Grand Prix Circuit (2026)
- Length: 5.414 km (3.364 mi)
- Turns: 22
- Race lap record: 1:35.587 ( George Russell, Mercedes-AMG F1 W17, 2026, Formula One)

= Madring =

Street racing circuit in Madrid, Spain

The Madring (/es/), officially Circuito de Madring, is a hybrid circuit around the IFEMA Exhibition Centre in Madrid, Spain. It hosts the Formula One Spanish Grand Prix, starting in 2026, displacing the Circuit de Barcelona-Catalunya, which had hosted the race since 1991. The Madring has a spectator capacity of 110,000 with the possibility of expansion to 140,000.

The circuit has a layout of 5.414 km and is used to host Formula One, Formula 2 and Formula 3 events. With its construction, it replaces the outdated Circuito del Jarama, located 18 km to the north, where the last Formula One Grand Prix in Madrid was held in 1981. It becomes the seventh Spanish circuit to host a race in the highest category of world motorsport after Jarama, Circuito de Jerez, Valencia Street Circuit, and the three venues in or near Barcelona, Pedralbes Circuit, Montjuïc Circuit, and Circuit de Barcelona-Catalunya at Montmeló.

== Background ==
The Spanish Grand Prix first ran in 1913 and has run mostly uninterrupted since 1967, becoming part of the Formula One World Championship the following year. Since 1967, the race has been held at several venues: Jarama, Montjuïc, Jerez, and Barcelona-Catalunya. Jarama—the only one of these venues in Madrid—last hosted a race in 1981; the final race, which was described as an "all-time classic" by Motor Sport, was marred by threats from Basque separatist group ETA, as well as high ticket prices, contributing to a relatively low attendance of 25,000.

Barcelona-Catalunya has hosted the event since 1991, being considered popular with drivers and a traditional venue for pre-season testing. The Bahrain International Circuit became the sole pre-season testing venue in , with Barcelona-Catalunya's contract to host the Spanish Grand Prix expiring in 2026. Journalists had historically criticised its spectator experience, facilities, accessibility to public transport, and lack of overtaking opportunities presented to modern Formula One cars. In response to these criticisms, the Generalitat de Catalunya announced a €50-million plan to renovate the circuit, mentioning the possibility of building a new train station nearby.

== History ==
The idea of a street circuit for Madrid, independent of the Jarama circuit, dates back to 2014, when it was presented to Bernie Ecclestone. Since then, and amid the difficulties of hosting two Formula One Grand Prix races in Spain in the same season, the project matured and took shape.

=== Local government involvement ===
Isabel Díaz Ayuso, the president of the Community of Madrid since 2019, prioritised returning the event to Madrid, calling the project "a dream" and promising to "do everything [she could]" to facilitate it. IFEMA, a government-affiliated firm, agreed to organise the bid and operate the event. In 2022, circuit designer Jarno Zaffelli—who previously worked on Zandvoort, Spa-Francorchamps, Silverstone, Marina Bay, and Mugello—was commissioned to refurbish Jarama. In February 2023, IFEMA invited him to design a new circuit from scratch at the IFEMA Exhibition Centre.

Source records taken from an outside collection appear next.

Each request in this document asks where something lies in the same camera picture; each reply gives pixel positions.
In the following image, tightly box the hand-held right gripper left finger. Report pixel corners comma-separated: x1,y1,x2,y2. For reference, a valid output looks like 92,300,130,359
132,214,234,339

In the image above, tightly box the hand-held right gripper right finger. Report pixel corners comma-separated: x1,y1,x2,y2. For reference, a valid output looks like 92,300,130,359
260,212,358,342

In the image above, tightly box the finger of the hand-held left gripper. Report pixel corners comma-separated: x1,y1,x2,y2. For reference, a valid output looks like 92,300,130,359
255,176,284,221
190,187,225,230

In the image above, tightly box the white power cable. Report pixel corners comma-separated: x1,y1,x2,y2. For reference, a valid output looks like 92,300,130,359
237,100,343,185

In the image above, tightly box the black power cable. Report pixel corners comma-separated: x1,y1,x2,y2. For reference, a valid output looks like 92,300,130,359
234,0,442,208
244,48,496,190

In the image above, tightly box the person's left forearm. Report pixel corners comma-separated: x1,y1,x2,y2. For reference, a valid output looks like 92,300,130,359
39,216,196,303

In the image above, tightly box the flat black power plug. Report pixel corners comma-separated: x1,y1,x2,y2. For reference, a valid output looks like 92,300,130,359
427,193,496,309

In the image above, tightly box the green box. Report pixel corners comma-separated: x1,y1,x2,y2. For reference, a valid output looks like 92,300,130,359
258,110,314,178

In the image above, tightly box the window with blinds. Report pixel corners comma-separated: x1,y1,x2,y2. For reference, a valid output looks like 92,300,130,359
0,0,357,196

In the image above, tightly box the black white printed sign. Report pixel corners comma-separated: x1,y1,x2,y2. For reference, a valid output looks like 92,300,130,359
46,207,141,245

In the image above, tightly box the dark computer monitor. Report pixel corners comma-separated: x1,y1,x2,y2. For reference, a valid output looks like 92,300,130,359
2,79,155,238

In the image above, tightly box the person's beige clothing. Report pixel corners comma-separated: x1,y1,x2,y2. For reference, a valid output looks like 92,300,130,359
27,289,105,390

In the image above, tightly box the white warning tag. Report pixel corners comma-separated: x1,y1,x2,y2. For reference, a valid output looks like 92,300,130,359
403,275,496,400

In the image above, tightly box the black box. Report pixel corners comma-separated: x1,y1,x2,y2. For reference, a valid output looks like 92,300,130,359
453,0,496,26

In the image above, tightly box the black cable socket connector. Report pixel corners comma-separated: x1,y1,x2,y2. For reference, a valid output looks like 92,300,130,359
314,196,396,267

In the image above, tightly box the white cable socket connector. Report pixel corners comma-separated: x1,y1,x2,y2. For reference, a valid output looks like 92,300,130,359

The dispute grew politicised. Díaz Ayuso, a political conservative, publicly criticised her political rival, socialist Spanish premier Pedro Sánchez, for not subsidising the project. Madrid's opposition leader Juan Lobato questioned why money was being spent on Formula One before hospitals or road infrastructure, although Díaz Ayuso responded that Madrid had already been investing in hospitals and roads. The PSOE also accused Díaz Ayuso of pushing the project forward to burnish her personal image, suggesting that she was "thinking about her photo in a Ferrari F1 car". Other social democrats in Madrid tepidly supported the project in principle but expressed concerns about its cost.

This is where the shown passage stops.